What do you actually want your days to look like?
How much will that cost annually?
How might that change over time?
In the example we walked through, a couple believed they needed $250,000 per year. Once adjusted for inflation, that number increased to nearly $290,000 in retirement.
Without clarity here, everything else becomes guesswork.
Direction must precede optimization.
Income Generation: Why Most Retirement Math Falls Short
This is where most retirement conversations go off track.
Because people are often shown a formula instead of a strategy.
The idea sounds simple. Take your total assets, apply a percentage, and that becomes your income.
But real life does not operate that cleanly.
Income in retirement is not just about how much you can withdraw. It is about how reliable, flexible, and sustainable that income is over time.
In the example we walked through, the couple had over $5 million saved. On paper, that looks more than sufficient. But when we translated that into income, there was still a gap between what their assets could support and the lifestyle they wanted to maintain.
That gap is where uncertainty lives.
Because income is not just a calculation. It is a design.
A well designed income plan considers:
Stability
How much of your income is predictable versus dependent on market performance.
Flexibility
Can you adjust where income comes from depending on what markets or taxes are doing.
Timing
Are you forced to take income at the wrong time, or do you have control over when and how you draw.
Tax impact
Not all dollars are equal once taxes are applied.
Longevity
Will this income last not just on average, but through unfavorable conditions.
When these pieces are aligned, income feels steady.
When they are not, even large portfolios can feel uncertain.
This is why we do not anchor planning on a single withdrawal percentage.
Because retirement is not about pulling money out of accounts.
It is about building a system that replaces your paycheck with intention.
And when that system is designed correctly, the question shifts from:
“Will this work?”
to
“How do I want this to work?”
Timing of Income Sources: When Money Actually Shows Up
Not all income starts at the same time.
Social Security, for example, may not begin immediately when you retire.
This creates a temporary gap.
You may need to draw more heavily from your assets early on, then reduce withdrawals later when guaranteed income begins.
This sequencing matters.
It can determine whether your plan feels tight or flexible in the early years of retirement.
Risk and Protection Planning: What Could Disrupt the Plan
A strong plan is not just about growth.
It is about protection.
Key areas include:
Life insurance and whether it aligns with your needs
Long term care planning
Estate documents and legal structure
In the example, gaps in long term care and estate planning created potential vulnerabilities.

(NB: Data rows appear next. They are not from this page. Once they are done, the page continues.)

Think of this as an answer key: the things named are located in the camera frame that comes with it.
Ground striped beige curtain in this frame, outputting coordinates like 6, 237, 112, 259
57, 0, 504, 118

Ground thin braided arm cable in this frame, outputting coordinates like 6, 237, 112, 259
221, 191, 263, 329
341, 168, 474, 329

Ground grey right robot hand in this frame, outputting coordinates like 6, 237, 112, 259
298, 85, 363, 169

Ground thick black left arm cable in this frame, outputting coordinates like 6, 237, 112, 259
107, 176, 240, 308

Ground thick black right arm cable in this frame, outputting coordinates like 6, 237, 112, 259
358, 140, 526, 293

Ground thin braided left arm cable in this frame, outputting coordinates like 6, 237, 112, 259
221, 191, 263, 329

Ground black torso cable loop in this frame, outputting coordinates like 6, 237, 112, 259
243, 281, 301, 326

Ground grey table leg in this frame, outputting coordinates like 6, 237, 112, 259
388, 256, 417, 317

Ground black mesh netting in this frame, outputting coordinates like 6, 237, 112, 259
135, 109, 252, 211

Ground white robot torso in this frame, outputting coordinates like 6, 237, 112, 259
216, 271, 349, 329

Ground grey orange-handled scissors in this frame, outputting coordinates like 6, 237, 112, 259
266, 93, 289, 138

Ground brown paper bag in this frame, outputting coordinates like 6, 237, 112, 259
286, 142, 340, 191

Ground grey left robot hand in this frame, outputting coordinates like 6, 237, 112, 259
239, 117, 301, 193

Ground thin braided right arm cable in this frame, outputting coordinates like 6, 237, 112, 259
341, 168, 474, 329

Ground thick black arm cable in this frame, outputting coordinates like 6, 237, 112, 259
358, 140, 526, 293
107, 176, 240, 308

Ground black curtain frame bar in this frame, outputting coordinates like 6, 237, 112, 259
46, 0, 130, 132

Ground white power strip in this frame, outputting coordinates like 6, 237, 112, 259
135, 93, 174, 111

These are often overlooked until they become urgent.
Liquidity and Flexibility: Access Matters More Than You Think
Many portfolios are heavily tied to the market.
That creates a problem.
If all your assets are exposed to market fluctuations, your ability to generate income becomes uncertain during downturns.
Liquidity provides flexibility.
It allows you to:
Avoid selling investments during market declines
Adjust income sources as needed
Create stability in uncertain periods
Without liquidity, even strong portfolios can feel fragile.
Sequence of Returns Risk: Why Early Retirement Years Matter Most
The first five years of retirement are critical.
If the market performs poorly early on while you are withdrawing income, the long term sustainability of your plan can be significantly impacted.
This is called sequence of returns risk.
Two people with identical portfolios can have very different outcomes depending on market timing.
This is why structure matters more than average returns.
Liabilities and Fixed Expenses: The Hidden Pressure on Your Plan
Debt is not always the biggest issue.
But it is always a factor.
Mortgage payments, car loans, and other obligations reduce flexibility and increase the income required to sustain your lifestyle.
Even manageable liabilities should be evaluated in the context of retirement income.
The goal is not perfection.
It is awareness and alignment.
Reflection: Questions to Clarify Your Readiness
Take a few minutes to reflect on the following:
- Do you know what your lifestyle truly costs today and in the future?
- How is your income actually designed, not just projected?
- When do your different income sources begin, and are there gaps?
- How exposed is your plan to market performance in the early years?
- Do you have access to funds that are not dependent on the market?
Clarity comes from answering these questions honestly.
Next Steps
If you want to move from uncertainty to clarity, here are three simple steps:
Subscribe to the Built For Life, Not Just Wealth podcast to learn how to design a financial life that supports your goals, not just your numbers.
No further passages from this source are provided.